Directions: In the entries below, find the line containing "Query: **green bottle label**" and the line containing "Query: **white plastic bag**". Copy those two lines and everything between them exactly, and only that.
===== Supplied material
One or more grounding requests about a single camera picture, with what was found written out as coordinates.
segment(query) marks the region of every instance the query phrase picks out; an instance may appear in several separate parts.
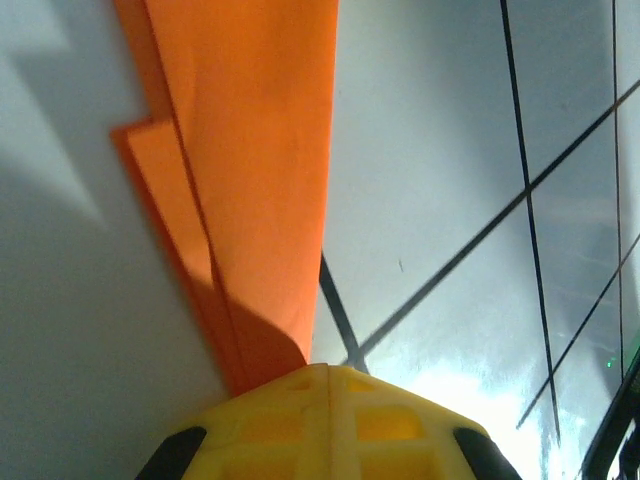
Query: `black line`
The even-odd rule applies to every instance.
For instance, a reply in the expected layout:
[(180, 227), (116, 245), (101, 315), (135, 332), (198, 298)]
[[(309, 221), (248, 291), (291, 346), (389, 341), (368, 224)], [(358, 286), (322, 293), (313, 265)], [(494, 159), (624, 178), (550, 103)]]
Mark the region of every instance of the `black line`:
[(640, 80), (627, 90), (627, 92), (618, 99), (618, 101), (607, 108), (571, 145), (569, 145), (553, 162), (551, 162), (532, 182), (530, 188), (520, 192), (509, 204), (496, 215), (480, 232), (478, 232), (464, 247), (456, 253), (438, 272), (436, 272), (429, 280), (427, 280), (409, 299), (398, 308), (387, 320), (385, 320), (377, 330), (375, 330), (369, 338), (367, 338), (360, 347), (363, 355), (368, 354), (373, 348), (384, 339), (384, 337), (398, 325), (404, 317), (406, 317), (423, 299), (426, 297), (451, 271), (465, 259), (465, 257), (473, 251), (478, 244), (484, 240), (491, 231), (497, 227), (507, 215), (509, 215), (526, 196), (535, 190), (540, 184), (556, 169), (558, 166), (578, 148), (578, 146), (598, 128), (607, 117), (618, 108), (629, 96), (640, 87)]
[[(618, 42), (616, 40), (616, 0), (611, 2), (611, 15), (613, 22), (613, 100), (618, 99)], [(620, 228), (620, 148), (618, 145), (618, 109), (613, 112), (613, 131), (615, 141), (616, 159), (616, 220), (618, 228), (618, 264), (622, 262), (622, 231)], [(618, 275), (618, 328), (620, 334), (620, 381), (624, 381), (624, 338), (622, 331), (622, 274)]]
[(347, 364), (352, 365), (361, 372), (369, 373), (367, 365), (364, 362), (364, 357), (362, 353), (360, 353), (360, 347), (358, 346), (356, 335), (353, 332), (353, 327), (351, 326), (347, 312), (338, 294), (338, 289), (329, 271), (329, 265), (327, 265), (327, 260), (324, 258), (324, 253), (322, 253), (320, 262), (320, 288), (322, 288), (322, 293), (327, 300), (327, 305), (329, 305), (333, 321), (336, 323), (340, 338), (342, 338), (342, 343), (344, 343), (344, 347), (347, 350)]
[(547, 374), (551, 382), (551, 403), (553, 406), (553, 419), (556, 427), (556, 435), (560, 441), (560, 419), (558, 416), (558, 400), (556, 387), (553, 379), (553, 360), (551, 359), (551, 341), (549, 340), (549, 322), (547, 320), (547, 310), (544, 300), (544, 286), (542, 284), (542, 267), (540, 266), (540, 252), (538, 250), (538, 236), (536, 233), (536, 222), (533, 215), (533, 199), (529, 184), (529, 164), (527, 162), (527, 149), (524, 139), (524, 127), (522, 123), (522, 111), (520, 109), (520, 95), (518, 93), (518, 76), (516, 73), (515, 55), (513, 53), (513, 43), (511, 41), (511, 27), (509, 24), (509, 9), (507, 0), (500, 0), (502, 10), (502, 27), (504, 29), (504, 40), (507, 48), (507, 60), (509, 63), (509, 76), (511, 78), (511, 94), (513, 96), (513, 109), (516, 117), (516, 129), (518, 131), (518, 145), (520, 147), (520, 160), (522, 162), (522, 175), (524, 187), (527, 193), (527, 215), (529, 218), (529, 233), (531, 235), (531, 248), (533, 251), (533, 264), (536, 272), (536, 283), (538, 287), (538, 303), (540, 307), (540, 319), (542, 322), (542, 335), (544, 338), (545, 358), (547, 359)]
[(631, 255), (631, 252), (633, 251), (633, 249), (635, 248), (636, 244), (638, 243), (638, 241), (640, 241), (640, 235), (638, 235), (636, 237), (636, 239), (634, 240), (633, 244), (631, 245), (631, 248), (629, 249), (629, 251), (627, 252), (627, 254), (624, 256), (624, 258), (622, 259), (622, 261), (620, 262), (620, 264), (618, 265), (618, 268), (616, 268), (616, 271), (613, 273), (613, 275), (611, 276), (611, 278), (609, 278), (609, 281), (607, 281), (607, 284), (604, 286), (604, 289), (602, 290), (602, 292), (600, 293), (600, 295), (598, 295), (598, 298), (596, 299), (596, 301), (594, 302), (593, 306), (591, 307), (591, 309), (589, 310), (589, 313), (587, 313), (587, 316), (585, 317), (585, 319), (582, 321), (582, 323), (580, 324), (580, 327), (578, 328), (578, 330), (576, 331), (576, 333), (573, 335), (573, 337), (571, 338), (571, 341), (569, 342), (569, 344), (566, 346), (566, 348), (564, 349), (564, 351), (562, 352), (562, 355), (560, 355), (560, 358), (558, 359), (558, 362), (555, 364), (555, 366), (553, 367), (553, 371), (552, 371), (552, 375), (551, 377), (547, 377), (547, 379), (542, 383), (542, 386), (540, 387), (540, 389), (538, 390), (538, 392), (535, 394), (535, 396), (533, 397), (533, 400), (531, 401), (531, 403), (529, 404), (529, 406), (525, 409), (524, 413), (522, 414), (522, 418), (520, 418), (520, 420), (518, 421), (516, 428), (520, 428), (522, 426), (522, 424), (525, 422), (525, 420), (527, 419), (527, 417), (529, 416), (529, 414), (531, 413), (531, 411), (533, 410), (533, 407), (535, 407), (536, 403), (538, 402), (538, 400), (540, 400), (540, 397), (542, 396), (542, 392), (544, 391), (545, 387), (547, 386), (547, 384), (549, 383), (549, 378), (553, 378), (553, 376), (557, 373), (558, 369), (560, 368), (560, 365), (562, 365), (562, 362), (564, 361), (564, 359), (566, 358), (567, 354), (569, 353), (569, 350), (571, 350), (571, 347), (573, 347), (574, 343), (576, 343), (576, 340), (578, 339), (578, 337), (580, 336), (580, 333), (582, 333), (582, 331), (584, 330), (584, 328), (587, 326), (587, 323), (589, 323), (589, 320), (591, 320), (591, 317), (593, 316), (593, 312), (596, 311), (596, 308), (598, 308), (598, 305), (600, 304), (600, 301), (604, 298), (604, 296), (607, 293), (607, 290), (609, 290), (609, 287), (611, 287), (611, 284), (613, 283), (613, 281), (616, 278), (616, 275), (620, 274), (620, 270), (622, 270), (623, 265), (625, 264), (625, 262), (627, 261), (627, 259), (629, 258), (629, 256)]

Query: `yellow plastic part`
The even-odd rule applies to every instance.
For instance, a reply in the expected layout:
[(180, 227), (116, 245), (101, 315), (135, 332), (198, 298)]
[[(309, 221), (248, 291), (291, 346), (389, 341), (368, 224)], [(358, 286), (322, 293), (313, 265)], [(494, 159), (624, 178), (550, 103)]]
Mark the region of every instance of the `yellow plastic part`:
[(310, 365), (185, 423), (184, 480), (475, 479), (453, 429), (477, 423), (348, 367)]

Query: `orange felt sheet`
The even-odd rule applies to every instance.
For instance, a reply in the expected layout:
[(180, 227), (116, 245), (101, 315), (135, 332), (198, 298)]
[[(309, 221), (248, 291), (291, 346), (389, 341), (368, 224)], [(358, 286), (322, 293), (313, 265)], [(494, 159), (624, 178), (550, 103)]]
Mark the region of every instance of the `orange felt sheet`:
[(304, 366), (337, 0), (115, 0), (151, 118), (112, 138), (227, 385)]

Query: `glossy floor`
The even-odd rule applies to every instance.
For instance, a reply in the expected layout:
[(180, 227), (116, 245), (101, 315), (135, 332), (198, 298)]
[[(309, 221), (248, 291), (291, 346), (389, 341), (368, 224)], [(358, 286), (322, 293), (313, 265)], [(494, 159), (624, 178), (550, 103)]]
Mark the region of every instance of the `glossy floor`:
[(640, 344), (640, 8), (616, 3), (615, 62), (610, 1), (340, 5), (314, 359), (483, 423), (526, 479), (576, 477)]

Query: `white floor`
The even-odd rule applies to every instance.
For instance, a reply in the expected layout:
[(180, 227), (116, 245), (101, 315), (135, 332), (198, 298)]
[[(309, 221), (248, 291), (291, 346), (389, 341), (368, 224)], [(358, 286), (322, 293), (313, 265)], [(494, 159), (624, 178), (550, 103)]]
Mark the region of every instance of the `white floor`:
[[(508, 6), (535, 182), (614, 102), (611, 3)], [(4, 2), (0, 85), (0, 477), (133, 478), (226, 393), (106, 135), (145, 113), (109, 2)], [(324, 254), (362, 348), (319, 291), (313, 360), (362, 354), (523, 478), (574, 478), (640, 345), (640, 92), (617, 119), (618, 178), (611, 113), (532, 193), (554, 402), (500, 2), (341, 0)]]

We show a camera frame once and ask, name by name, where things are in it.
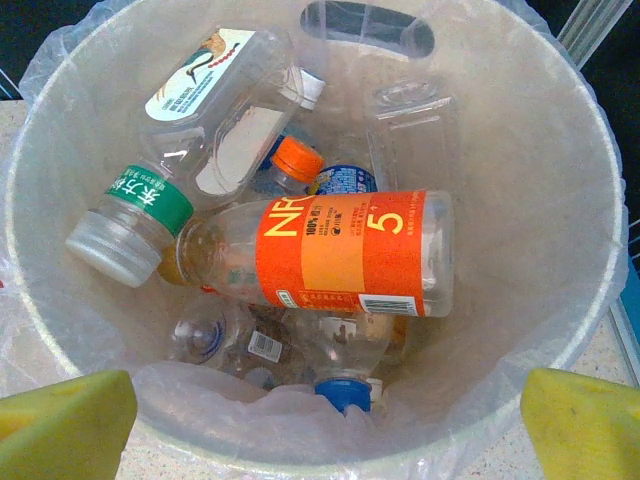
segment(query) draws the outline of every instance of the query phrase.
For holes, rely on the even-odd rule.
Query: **white bottle cap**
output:
[[[302,69],[300,69],[300,74],[302,76],[302,91],[304,94],[304,98],[302,99],[300,106],[307,110],[313,110],[316,106],[316,102],[318,101],[318,97],[322,93],[322,90],[324,90],[325,82]],[[282,95],[287,97],[289,100],[296,100],[296,92],[286,87],[287,86],[285,85],[285,88],[280,90]]]
[[[85,214],[66,245],[96,270],[134,288],[146,282],[162,260],[140,235],[95,212]]]
[[[378,378],[367,378],[367,383],[371,385],[371,403],[378,403],[382,400],[382,380]]]

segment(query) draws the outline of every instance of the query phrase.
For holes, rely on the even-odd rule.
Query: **green bottle label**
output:
[[[151,215],[174,237],[193,215],[191,202],[180,190],[157,173],[137,165],[129,165],[106,193]]]

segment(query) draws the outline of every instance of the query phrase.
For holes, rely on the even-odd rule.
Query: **orange bottle cap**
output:
[[[324,159],[313,148],[293,137],[285,137],[275,155],[273,164],[302,183],[311,183],[324,166]]]

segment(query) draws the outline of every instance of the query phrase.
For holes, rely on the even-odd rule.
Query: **yellow sponge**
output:
[[[0,477],[113,479],[136,411],[115,370],[0,399]]]
[[[547,480],[640,479],[640,390],[541,368],[520,410]]]

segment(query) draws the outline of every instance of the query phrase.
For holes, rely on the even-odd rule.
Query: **white plastic bag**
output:
[[[606,119],[544,22],[524,2],[504,3],[534,28],[492,0],[378,0],[357,34],[326,41],[327,22],[320,38],[301,28],[302,0],[111,0],[54,32],[20,83],[32,109],[0,170],[0,394],[127,368],[140,402],[131,444],[220,478],[455,475],[508,427],[529,369],[581,353],[626,278]],[[426,22],[433,52],[402,55],[419,43],[419,22],[386,48],[381,34],[398,32],[375,7]],[[385,379],[386,415],[342,417],[304,388],[263,395],[163,362],[184,291],[156,277],[129,289],[64,249],[137,151],[133,109],[218,25],[279,25],[301,57],[321,59],[327,88],[309,125],[320,150],[338,135],[366,149],[363,95],[375,85],[433,72],[456,97],[465,188],[454,310],[412,325],[413,354]],[[428,152],[412,165],[408,180],[428,175]]]

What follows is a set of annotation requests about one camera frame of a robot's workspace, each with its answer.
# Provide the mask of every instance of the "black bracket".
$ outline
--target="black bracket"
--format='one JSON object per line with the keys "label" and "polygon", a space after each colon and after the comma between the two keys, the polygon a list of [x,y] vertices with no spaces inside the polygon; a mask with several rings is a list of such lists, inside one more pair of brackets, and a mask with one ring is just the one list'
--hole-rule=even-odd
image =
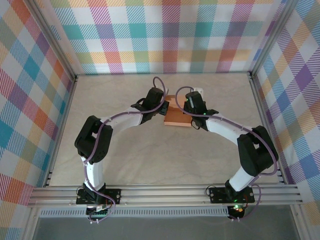
{"label": "black bracket", "polygon": [[252,204],[255,202],[254,192],[251,187],[246,187],[230,199],[225,187],[210,187],[209,197],[212,204]]}
{"label": "black bracket", "polygon": [[[75,204],[77,205],[100,205],[100,204],[108,204],[111,205],[112,202],[109,199],[105,199],[103,196],[96,194],[95,192],[91,191],[85,184],[83,184],[84,188],[80,188],[77,191],[77,199]],[[100,193],[109,196],[115,201],[115,204],[120,204],[121,199],[121,189],[118,188],[111,188],[107,189],[104,188],[99,190]]]}
{"label": "black bracket", "polygon": [[[96,137],[94,137],[93,134],[98,133],[101,124],[102,122],[100,121],[100,118],[93,115],[88,117],[85,121],[74,142],[74,146],[77,148],[78,154],[81,157],[85,157],[87,159],[91,155],[96,143]],[[104,125],[102,127],[97,148],[93,157],[89,161],[90,164],[100,162],[107,155],[112,133],[113,129],[111,126]]]}
{"label": "black bracket", "polygon": [[[201,94],[198,91],[192,91],[185,95],[186,101],[184,102],[183,110],[185,110],[188,113],[191,114],[197,114],[197,115],[214,115],[218,114],[219,112],[214,109],[207,109],[206,102],[203,101]],[[192,116],[192,122],[195,123],[195,125],[198,128],[195,128],[199,130],[200,128],[208,131],[208,127],[206,124],[206,120],[209,117],[203,116]]]}
{"label": "black bracket", "polygon": [[[139,99],[135,104],[131,105],[132,108],[138,109],[141,112],[155,109],[160,103],[164,96],[164,92],[156,87],[152,87],[146,97]],[[162,106],[158,110],[144,113],[140,124],[149,121],[156,114],[166,115],[169,108],[169,102],[164,101]]]}
{"label": "black bracket", "polygon": [[[266,128],[257,126],[253,128],[252,131],[266,142],[273,152],[275,159],[278,160],[278,153]],[[250,176],[255,177],[274,164],[267,148],[251,133],[241,134],[237,138],[237,145],[241,167]]]}

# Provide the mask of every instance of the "wooden block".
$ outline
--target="wooden block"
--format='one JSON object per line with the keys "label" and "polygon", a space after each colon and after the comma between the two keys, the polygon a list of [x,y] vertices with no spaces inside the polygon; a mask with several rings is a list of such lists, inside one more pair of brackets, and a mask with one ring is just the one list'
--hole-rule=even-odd
{"label": "wooden block", "polygon": [[[185,96],[178,95],[178,103],[183,108],[185,104]],[[191,127],[192,117],[183,114],[183,112],[178,108],[174,95],[168,95],[165,100],[169,102],[169,108],[164,117],[164,125],[166,126],[181,126],[181,127]]]}

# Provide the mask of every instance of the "checkered fabric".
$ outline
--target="checkered fabric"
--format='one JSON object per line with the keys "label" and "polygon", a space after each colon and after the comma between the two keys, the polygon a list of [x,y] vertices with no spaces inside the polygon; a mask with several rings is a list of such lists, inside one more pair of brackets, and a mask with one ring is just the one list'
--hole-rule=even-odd
{"label": "checkered fabric", "polygon": [[269,39],[273,28],[276,26],[277,20],[281,16],[281,14],[282,14],[287,2],[288,2],[288,0],[282,0],[280,5],[279,5],[279,7],[278,7],[278,9],[276,10],[276,12],[275,12],[275,14],[273,16],[273,19],[272,19],[272,21],[271,21],[267,31],[265,32],[265,35],[264,35],[264,37],[263,37],[263,39],[262,39],[262,41],[261,41],[261,43],[259,45],[259,48],[258,48],[258,50],[256,51],[256,53],[254,55],[254,58],[253,58],[253,60],[251,62],[251,65],[249,67],[249,71],[253,70],[253,68],[254,68],[254,66],[255,66],[255,64],[256,64],[256,62],[257,62],[257,60],[258,60],[258,58],[259,58],[259,56],[260,56],[260,54],[262,52],[262,50],[266,46],[267,40]]}
{"label": "checkered fabric", "polygon": [[23,0],[0,0],[0,239],[18,239],[72,81]]}
{"label": "checkered fabric", "polygon": [[37,2],[77,73],[122,74],[247,72],[286,0]]}
{"label": "checkered fabric", "polygon": [[320,236],[320,0],[300,0],[256,83],[289,182]]}

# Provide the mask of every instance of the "purple cable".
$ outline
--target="purple cable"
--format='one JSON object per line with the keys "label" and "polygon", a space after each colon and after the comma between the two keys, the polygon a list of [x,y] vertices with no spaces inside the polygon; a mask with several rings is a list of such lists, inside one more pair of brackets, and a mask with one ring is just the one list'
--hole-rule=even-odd
{"label": "purple cable", "polygon": [[253,184],[258,178],[259,176],[271,176],[271,175],[274,175],[276,174],[277,170],[278,170],[278,165],[277,165],[277,160],[276,160],[276,156],[274,155],[274,153],[272,152],[271,148],[268,146],[268,144],[265,142],[265,140],[263,140],[258,134],[256,134],[255,132],[251,131],[250,129],[247,129],[229,119],[226,119],[226,118],[221,118],[219,116],[215,116],[215,115],[201,115],[201,114],[193,114],[193,113],[190,113],[190,112],[187,112],[185,111],[178,103],[178,93],[182,90],[182,89],[191,89],[193,90],[194,88],[191,87],[191,86],[182,86],[180,87],[176,93],[175,93],[175,103],[177,105],[177,107],[185,114],[187,115],[190,115],[190,116],[193,116],[193,117],[206,117],[206,118],[211,118],[211,119],[219,119],[221,121],[224,121],[234,127],[237,127],[239,129],[243,129],[245,130],[246,132],[252,134],[253,136],[255,136],[264,146],[265,148],[267,149],[267,151],[269,152],[269,154],[271,155],[271,158],[272,158],[272,161],[273,161],[273,165],[274,165],[274,170],[270,173],[260,173],[259,175],[257,175],[248,185],[251,185]]}
{"label": "purple cable", "polygon": [[[276,156],[274,155],[274,153],[272,152],[271,148],[268,146],[268,144],[258,135],[256,134],[255,132],[251,131],[250,129],[247,129],[245,127],[242,127],[241,125],[229,120],[229,119],[226,119],[226,118],[221,118],[221,117],[218,117],[218,116],[214,116],[214,115],[201,115],[201,114],[193,114],[193,113],[190,113],[190,112],[187,112],[185,111],[178,103],[178,93],[182,90],[182,89],[191,89],[193,90],[194,88],[191,87],[191,86],[182,86],[180,87],[176,93],[175,93],[175,104],[177,105],[177,107],[185,114],[187,115],[190,115],[190,116],[193,116],[193,117],[207,117],[207,118],[212,118],[212,119],[219,119],[221,121],[224,121],[232,126],[235,126],[239,129],[243,129],[245,130],[246,132],[248,133],[251,133],[252,135],[254,135],[264,146],[265,148],[268,150],[269,154],[271,155],[272,157],[272,161],[273,161],[273,164],[274,164],[274,170],[270,173],[261,173],[259,175],[264,175],[264,176],[271,176],[271,175],[274,175],[277,170],[278,170],[278,165],[277,165],[277,160],[276,160]],[[258,200],[257,200],[257,203],[256,205],[254,206],[253,210],[247,215],[247,216],[244,216],[242,219],[244,218],[247,218],[248,216],[250,216],[252,213],[254,213],[257,208],[258,208],[258,205],[260,203],[260,200],[261,200],[261,188],[258,184],[253,184],[258,178],[259,178],[259,175],[257,175],[248,185],[252,185],[252,186],[257,186],[258,189],[259,189],[259,197],[258,197]]]}
{"label": "purple cable", "polygon": [[101,126],[99,127],[99,130],[98,130],[98,132],[97,132],[92,153],[90,154],[90,156],[89,156],[85,161],[83,161],[83,165],[84,165],[84,180],[87,182],[87,184],[89,185],[89,187],[90,187],[96,194],[98,194],[98,195],[100,195],[100,196],[102,196],[102,197],[104,197],[104,198],[106,198],[106,199],[108,199],[108,200],[110,200],[110,201],[112,202],[112,210],[110,210],[109,213],[108,213],[105,217],[101,218],[100,220],[97,219],[96,221],[94,221],[94,220],[92,220],[91,216],[89,216],[89,220],[90,220],[91,222],[99,223],[99,222],[105,220],[105,219],[115,210],[115,208],[116,208],[116,202],[115,202],[115,200],[114,200],[113,198],[111,198],[110,196],[107,196],[107,195],[105,195],[105,194],[103,194],[103,193],[101,193],[101,192],[98,192],[98,191],[92,186],[92,184],[89,182],[89,179],[88,179],[87,164],[88,164],[88,162],[92,159],[92,157],[94,156],[94,154],[95,154],[95,152],[96,152],[96,150],[97,150],[97,146],[98,146],[98,142],[99,142],[99,138],[100,138],[100,134],[101,134],[102,128],[103,128],[104,125],[106,125],[110,120],[113,120],[113,119],[115,119],[115,118],[117,118],[117,117],[120,117],[120,116],[122,116],[122,115],[128,115],[128,114],[149,114],[149,113],[152,113],[152,112],[158,110],[158,109],[163,105],[163,103],[165,102],[165,96],[166,96],[167,94],[166,94],[165,84],[164,84],[164,82],[161,80],[160,77],[155,76],[155,77],[153,78],[153,80],[152,80],[153,86],[156,87],[156,84],[155,84],[155,80],[156,80],[156,79],[158,79],[158,80],[161,82],[161,85],[162,85],[162,88],[163,88],[163,98],[162,98],[160,104],[159,104],[157,107],[155,107],[154,109],[151,109],[151,110],[148,110],[148,111],[124,111],[124,112],[118,113],[118,114],[116,114],[116,115],[108,118],[107,120],[105,120],[105,121],[101,124]]}

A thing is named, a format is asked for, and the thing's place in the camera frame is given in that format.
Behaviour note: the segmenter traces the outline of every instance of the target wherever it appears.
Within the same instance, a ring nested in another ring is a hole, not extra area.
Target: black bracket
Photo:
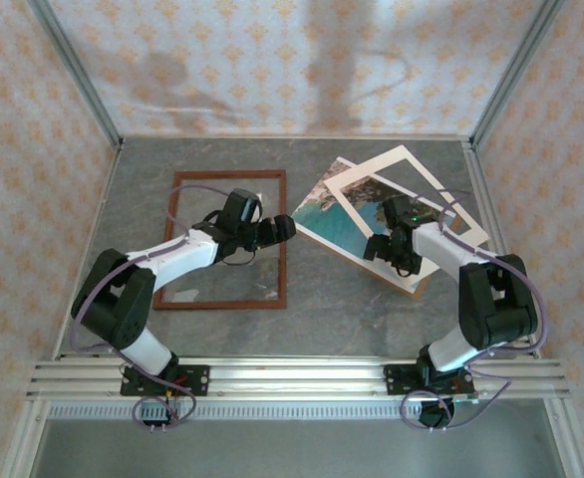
==========
Response box:
Query: **green bottle label**
output:
[[[151,215],[174,237],[193,215],[191,202],[180,190],[157,173],[137,165],[129,165],[106,193]]]

segment(query) draws the outline of every instance of the query phrase.
For holes, rely on the even-odd rule.
Query: **orange bottle cap**
output:
[[[324,159],[313,148],[293,137],[285,137],[275,155],[273,164],[302,183],[311,183],[324,166]]]

segment(query) draws the outline of every instance of the query phrase.
For holes, rely on the even-odd rule.
Query: **yellow sponge**
output:
[[[0,477],[113,479],[136,411],[115,370],[0,399]]]
[[[547,480],[640,479],[640,390],[541,368],[520,410]]]

segment(query) draws the outline of every instance of the query phrase.
For holes, rely on the even-odd rule.
Query: **white plastic bag**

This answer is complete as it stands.